**REQUIRED ACTION**
Find and return every line of the data that contains the word "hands".

**THE DATA**

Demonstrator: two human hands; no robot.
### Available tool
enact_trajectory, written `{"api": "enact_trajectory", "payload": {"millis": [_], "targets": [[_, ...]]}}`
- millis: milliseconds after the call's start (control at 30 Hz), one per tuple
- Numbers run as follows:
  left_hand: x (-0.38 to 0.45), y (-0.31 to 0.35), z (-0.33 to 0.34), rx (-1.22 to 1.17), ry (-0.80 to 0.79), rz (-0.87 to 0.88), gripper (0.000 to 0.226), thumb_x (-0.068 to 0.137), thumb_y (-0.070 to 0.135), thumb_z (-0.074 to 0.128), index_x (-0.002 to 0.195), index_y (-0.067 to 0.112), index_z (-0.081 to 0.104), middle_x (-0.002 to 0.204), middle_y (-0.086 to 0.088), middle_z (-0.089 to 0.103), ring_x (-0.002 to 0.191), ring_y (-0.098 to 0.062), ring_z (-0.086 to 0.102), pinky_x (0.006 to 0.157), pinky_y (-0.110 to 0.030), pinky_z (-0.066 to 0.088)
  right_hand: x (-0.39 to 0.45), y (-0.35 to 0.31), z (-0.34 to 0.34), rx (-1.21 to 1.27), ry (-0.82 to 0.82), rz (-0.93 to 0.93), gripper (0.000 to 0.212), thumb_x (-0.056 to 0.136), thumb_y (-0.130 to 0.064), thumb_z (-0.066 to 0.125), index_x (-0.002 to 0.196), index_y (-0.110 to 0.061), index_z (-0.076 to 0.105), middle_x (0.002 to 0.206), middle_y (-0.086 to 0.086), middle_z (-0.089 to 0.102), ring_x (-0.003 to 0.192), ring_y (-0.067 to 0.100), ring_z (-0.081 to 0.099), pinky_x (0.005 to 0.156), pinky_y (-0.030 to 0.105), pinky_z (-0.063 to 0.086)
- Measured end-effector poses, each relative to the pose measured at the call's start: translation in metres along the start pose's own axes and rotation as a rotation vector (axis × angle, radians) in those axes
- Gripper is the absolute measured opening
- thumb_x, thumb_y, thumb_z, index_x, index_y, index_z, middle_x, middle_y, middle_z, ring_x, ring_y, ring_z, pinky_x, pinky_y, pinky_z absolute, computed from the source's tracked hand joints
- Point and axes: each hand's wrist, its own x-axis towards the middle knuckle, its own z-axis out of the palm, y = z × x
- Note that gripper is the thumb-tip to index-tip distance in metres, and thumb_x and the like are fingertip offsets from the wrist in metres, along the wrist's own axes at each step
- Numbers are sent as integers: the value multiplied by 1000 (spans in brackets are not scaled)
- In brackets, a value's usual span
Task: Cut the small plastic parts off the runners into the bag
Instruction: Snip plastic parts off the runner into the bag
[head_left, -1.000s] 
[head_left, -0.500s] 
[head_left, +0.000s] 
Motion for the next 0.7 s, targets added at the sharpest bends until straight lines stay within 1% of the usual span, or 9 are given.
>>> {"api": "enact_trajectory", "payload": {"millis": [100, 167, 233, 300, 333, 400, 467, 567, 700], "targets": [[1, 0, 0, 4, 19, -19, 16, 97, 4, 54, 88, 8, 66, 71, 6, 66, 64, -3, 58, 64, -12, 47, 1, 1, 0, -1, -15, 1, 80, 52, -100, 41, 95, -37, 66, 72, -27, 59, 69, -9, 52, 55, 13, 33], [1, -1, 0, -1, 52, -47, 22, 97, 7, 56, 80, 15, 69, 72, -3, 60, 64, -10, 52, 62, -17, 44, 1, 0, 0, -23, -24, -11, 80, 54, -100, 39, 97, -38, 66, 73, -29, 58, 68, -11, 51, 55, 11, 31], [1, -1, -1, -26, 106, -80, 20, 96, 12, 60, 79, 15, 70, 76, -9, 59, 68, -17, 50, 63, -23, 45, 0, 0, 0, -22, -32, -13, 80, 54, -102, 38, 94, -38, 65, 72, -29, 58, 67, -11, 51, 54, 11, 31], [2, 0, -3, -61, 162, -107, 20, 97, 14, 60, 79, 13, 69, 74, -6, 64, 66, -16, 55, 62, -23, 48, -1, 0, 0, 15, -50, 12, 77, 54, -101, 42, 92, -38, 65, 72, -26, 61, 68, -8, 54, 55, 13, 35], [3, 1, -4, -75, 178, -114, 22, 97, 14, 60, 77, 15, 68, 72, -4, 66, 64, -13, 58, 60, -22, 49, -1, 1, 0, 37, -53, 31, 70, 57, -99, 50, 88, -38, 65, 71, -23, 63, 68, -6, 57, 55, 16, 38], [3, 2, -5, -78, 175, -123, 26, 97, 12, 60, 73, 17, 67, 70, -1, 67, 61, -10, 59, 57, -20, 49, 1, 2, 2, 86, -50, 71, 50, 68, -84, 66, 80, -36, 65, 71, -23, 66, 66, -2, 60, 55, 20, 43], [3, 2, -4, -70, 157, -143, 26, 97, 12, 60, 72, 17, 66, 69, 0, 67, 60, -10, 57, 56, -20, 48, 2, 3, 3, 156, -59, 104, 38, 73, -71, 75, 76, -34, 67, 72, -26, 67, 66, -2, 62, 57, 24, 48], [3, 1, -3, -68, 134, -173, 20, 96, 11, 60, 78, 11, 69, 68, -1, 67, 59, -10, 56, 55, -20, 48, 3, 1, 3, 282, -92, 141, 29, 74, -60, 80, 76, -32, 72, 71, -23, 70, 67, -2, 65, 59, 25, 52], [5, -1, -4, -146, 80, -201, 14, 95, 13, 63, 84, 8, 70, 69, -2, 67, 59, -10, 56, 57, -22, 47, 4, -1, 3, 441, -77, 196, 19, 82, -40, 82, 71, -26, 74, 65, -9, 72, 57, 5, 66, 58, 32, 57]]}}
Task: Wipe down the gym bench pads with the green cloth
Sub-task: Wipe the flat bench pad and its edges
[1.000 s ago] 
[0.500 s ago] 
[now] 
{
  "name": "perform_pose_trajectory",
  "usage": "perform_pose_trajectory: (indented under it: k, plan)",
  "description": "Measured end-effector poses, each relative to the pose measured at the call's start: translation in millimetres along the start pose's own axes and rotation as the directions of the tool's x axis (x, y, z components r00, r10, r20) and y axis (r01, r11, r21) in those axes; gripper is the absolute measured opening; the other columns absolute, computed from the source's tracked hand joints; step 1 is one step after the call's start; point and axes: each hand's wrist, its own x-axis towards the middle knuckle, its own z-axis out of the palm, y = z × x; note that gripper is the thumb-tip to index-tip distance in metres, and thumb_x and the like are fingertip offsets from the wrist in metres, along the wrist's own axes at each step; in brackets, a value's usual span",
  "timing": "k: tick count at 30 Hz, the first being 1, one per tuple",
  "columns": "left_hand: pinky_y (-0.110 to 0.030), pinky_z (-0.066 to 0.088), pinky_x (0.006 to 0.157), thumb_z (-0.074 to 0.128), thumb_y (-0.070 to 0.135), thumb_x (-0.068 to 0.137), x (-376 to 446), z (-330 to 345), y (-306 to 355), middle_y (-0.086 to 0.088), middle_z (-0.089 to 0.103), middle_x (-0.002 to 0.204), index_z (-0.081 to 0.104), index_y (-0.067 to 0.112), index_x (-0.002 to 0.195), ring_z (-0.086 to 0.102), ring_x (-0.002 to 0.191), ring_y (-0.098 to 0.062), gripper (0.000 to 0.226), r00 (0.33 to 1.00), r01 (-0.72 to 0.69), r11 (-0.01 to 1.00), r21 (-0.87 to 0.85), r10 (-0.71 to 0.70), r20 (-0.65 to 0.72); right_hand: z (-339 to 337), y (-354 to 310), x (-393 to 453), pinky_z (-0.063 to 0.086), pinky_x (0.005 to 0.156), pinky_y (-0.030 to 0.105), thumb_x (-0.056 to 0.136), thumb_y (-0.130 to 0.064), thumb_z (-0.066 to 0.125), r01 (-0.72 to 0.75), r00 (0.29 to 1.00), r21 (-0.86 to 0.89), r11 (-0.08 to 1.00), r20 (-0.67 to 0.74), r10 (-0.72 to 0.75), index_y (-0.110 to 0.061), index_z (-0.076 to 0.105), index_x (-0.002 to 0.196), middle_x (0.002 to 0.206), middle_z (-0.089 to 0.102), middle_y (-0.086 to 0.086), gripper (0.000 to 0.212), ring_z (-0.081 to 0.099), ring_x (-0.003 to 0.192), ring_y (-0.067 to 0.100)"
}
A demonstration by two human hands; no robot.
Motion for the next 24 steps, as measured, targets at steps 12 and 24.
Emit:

**RESULT FOR THIS EXERCISE**
Demonstrator: two human hands; no robot.
A demonstration by two human hands; no robot.

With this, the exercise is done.